**Work instructions**
Beginning with the line that holds "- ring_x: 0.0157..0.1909" in the data below, give again every line through the one that holds "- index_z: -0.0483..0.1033", exactly as written.

**Recorded data**
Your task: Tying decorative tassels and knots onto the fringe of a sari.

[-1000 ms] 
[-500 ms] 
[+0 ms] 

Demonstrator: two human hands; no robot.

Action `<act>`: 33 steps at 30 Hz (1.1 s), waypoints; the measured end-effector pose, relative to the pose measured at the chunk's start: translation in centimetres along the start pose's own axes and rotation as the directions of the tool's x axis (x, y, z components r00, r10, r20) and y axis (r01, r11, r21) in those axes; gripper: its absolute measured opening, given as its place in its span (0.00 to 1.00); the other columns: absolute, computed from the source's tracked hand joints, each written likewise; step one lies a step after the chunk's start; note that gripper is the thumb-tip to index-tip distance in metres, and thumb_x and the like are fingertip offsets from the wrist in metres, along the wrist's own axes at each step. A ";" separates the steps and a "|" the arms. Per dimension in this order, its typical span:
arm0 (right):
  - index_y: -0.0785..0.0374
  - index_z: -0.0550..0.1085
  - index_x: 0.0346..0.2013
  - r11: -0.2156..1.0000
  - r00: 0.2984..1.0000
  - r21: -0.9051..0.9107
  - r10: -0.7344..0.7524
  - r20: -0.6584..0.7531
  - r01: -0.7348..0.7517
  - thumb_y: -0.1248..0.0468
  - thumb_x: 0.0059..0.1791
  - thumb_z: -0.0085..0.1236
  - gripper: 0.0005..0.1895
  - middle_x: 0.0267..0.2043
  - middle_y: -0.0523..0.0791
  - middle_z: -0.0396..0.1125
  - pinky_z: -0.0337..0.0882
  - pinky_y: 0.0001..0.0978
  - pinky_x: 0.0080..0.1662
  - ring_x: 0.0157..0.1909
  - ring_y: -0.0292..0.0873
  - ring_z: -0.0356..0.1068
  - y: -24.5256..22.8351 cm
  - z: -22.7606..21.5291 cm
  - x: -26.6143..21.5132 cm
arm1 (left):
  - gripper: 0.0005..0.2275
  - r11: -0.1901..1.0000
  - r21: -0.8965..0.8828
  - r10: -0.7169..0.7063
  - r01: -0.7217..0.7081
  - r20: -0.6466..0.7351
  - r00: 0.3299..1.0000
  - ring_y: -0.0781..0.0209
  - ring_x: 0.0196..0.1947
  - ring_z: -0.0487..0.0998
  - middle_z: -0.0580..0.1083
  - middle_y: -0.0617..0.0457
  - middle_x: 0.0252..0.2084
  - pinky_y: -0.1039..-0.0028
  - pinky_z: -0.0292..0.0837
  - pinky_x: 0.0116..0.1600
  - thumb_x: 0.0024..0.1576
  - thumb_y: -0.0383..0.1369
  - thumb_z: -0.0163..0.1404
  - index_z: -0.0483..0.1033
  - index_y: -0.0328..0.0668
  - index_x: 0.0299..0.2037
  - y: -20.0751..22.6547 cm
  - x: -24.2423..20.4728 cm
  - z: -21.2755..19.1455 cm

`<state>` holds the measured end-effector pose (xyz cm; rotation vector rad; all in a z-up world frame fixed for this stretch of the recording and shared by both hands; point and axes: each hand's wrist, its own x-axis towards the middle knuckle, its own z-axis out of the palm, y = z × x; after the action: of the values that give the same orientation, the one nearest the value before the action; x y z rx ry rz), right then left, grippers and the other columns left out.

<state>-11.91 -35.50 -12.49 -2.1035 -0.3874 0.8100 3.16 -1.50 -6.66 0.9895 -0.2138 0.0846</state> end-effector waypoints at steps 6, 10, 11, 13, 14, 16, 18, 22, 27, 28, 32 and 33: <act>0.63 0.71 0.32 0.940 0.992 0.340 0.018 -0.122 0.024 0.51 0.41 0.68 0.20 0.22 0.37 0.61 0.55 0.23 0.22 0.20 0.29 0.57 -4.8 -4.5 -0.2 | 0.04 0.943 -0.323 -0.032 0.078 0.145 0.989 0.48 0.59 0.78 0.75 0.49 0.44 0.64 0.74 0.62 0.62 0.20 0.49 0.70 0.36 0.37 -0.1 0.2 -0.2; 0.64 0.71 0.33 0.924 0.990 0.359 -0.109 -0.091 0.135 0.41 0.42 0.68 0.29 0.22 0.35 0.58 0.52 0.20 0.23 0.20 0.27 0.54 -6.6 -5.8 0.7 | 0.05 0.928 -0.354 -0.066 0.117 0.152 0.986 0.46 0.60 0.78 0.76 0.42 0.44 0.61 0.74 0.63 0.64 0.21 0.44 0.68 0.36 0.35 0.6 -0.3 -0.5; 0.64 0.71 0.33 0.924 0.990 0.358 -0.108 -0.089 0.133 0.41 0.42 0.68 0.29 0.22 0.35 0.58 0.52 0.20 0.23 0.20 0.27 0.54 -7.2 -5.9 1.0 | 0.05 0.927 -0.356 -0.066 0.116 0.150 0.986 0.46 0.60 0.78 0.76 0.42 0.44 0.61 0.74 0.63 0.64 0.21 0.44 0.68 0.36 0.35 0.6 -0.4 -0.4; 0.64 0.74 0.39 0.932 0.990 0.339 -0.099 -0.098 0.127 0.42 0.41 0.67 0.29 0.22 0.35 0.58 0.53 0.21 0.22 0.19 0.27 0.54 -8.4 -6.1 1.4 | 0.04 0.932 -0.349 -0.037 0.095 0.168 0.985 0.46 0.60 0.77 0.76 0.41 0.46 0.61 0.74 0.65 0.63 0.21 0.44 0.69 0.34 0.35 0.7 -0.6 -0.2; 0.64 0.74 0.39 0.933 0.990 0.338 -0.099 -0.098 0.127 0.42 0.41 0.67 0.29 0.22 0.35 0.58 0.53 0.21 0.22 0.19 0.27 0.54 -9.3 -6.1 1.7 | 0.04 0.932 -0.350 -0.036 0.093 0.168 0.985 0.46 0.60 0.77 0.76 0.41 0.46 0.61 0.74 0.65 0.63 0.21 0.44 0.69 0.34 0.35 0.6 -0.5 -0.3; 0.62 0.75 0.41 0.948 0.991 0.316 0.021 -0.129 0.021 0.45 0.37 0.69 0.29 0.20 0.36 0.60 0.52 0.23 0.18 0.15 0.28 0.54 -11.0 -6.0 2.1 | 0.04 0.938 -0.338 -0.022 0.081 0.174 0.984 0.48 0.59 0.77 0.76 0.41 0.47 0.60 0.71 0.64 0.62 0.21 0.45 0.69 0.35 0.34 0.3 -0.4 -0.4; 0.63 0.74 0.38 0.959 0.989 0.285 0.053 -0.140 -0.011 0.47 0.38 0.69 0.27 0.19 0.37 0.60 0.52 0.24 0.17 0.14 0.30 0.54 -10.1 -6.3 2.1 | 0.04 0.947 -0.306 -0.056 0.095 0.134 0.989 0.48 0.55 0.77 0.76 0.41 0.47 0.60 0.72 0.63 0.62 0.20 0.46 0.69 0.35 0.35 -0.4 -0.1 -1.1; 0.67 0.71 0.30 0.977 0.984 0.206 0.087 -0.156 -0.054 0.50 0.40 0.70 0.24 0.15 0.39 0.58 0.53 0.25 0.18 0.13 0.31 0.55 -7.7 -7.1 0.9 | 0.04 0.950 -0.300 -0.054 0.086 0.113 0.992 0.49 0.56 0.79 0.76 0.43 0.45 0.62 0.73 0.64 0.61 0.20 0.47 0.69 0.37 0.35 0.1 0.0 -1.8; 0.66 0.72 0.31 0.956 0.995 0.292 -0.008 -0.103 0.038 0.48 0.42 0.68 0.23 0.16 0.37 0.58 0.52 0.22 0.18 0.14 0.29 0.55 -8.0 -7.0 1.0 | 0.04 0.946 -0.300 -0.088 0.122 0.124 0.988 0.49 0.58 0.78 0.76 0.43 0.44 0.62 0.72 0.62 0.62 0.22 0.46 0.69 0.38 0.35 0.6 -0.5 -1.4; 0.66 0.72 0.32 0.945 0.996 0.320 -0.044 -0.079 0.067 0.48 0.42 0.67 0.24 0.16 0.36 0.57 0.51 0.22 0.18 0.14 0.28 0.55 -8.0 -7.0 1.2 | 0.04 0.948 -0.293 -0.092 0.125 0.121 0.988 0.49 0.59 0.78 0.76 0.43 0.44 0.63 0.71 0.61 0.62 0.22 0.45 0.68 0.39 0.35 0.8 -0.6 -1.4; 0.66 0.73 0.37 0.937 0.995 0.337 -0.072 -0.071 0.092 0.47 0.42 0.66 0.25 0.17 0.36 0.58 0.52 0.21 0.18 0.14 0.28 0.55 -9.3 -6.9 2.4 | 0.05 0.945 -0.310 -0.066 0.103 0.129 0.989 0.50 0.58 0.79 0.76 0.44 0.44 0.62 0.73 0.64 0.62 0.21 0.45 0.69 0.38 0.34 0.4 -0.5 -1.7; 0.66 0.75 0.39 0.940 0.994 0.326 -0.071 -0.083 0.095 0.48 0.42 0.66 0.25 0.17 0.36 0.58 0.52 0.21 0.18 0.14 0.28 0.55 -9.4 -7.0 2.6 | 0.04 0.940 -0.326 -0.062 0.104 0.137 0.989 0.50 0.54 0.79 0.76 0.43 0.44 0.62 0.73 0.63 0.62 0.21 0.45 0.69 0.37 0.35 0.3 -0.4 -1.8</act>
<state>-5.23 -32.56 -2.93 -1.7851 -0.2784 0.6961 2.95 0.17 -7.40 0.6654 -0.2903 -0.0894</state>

**Answer box**
  - ring_x: 0.0157..0.1909
  - ring_y: -0.0292..0.0873
  - ring_z: -0.0356..0.1068
  - y: -24.5256..22.8351 cm
  - z: -22.7606..21.5291 cm
  - x: -26.6143..21.5132 cm
arm1 (left):
  - gripper: 0.0005..0.2275
  - r11: -0.1901..1.0000
  - r21: -0.8965..0.8828
  - r10: -0.7169..0.7063
  - r01: -0.7217..0.7081
  - r20: -0.6466..0.7351
  - r00: 0.3299..1.0000
  - ring_y: -0.0781..0.0209
  - ring_x: 0.0196..0.1947
  - ring_z: -0.0487..0.0998
  - middle_z: -0.0580..0.1083
  - middle_y: -0.0617..0.0457
  - middle_x: 0.0252..0.2084
  - pinky_y: -0.1039..-0.0028
  - pinky_z: -0.0292..0.0837
  - pinky_x: 0.0116..0.1600
  - thumb_x: 0.0024..0.1576
  - thumb_y: -0.0383..0.1369
  - thumb_z: -0.0163..0.1404
  - index_z: -0.0483..0.1033

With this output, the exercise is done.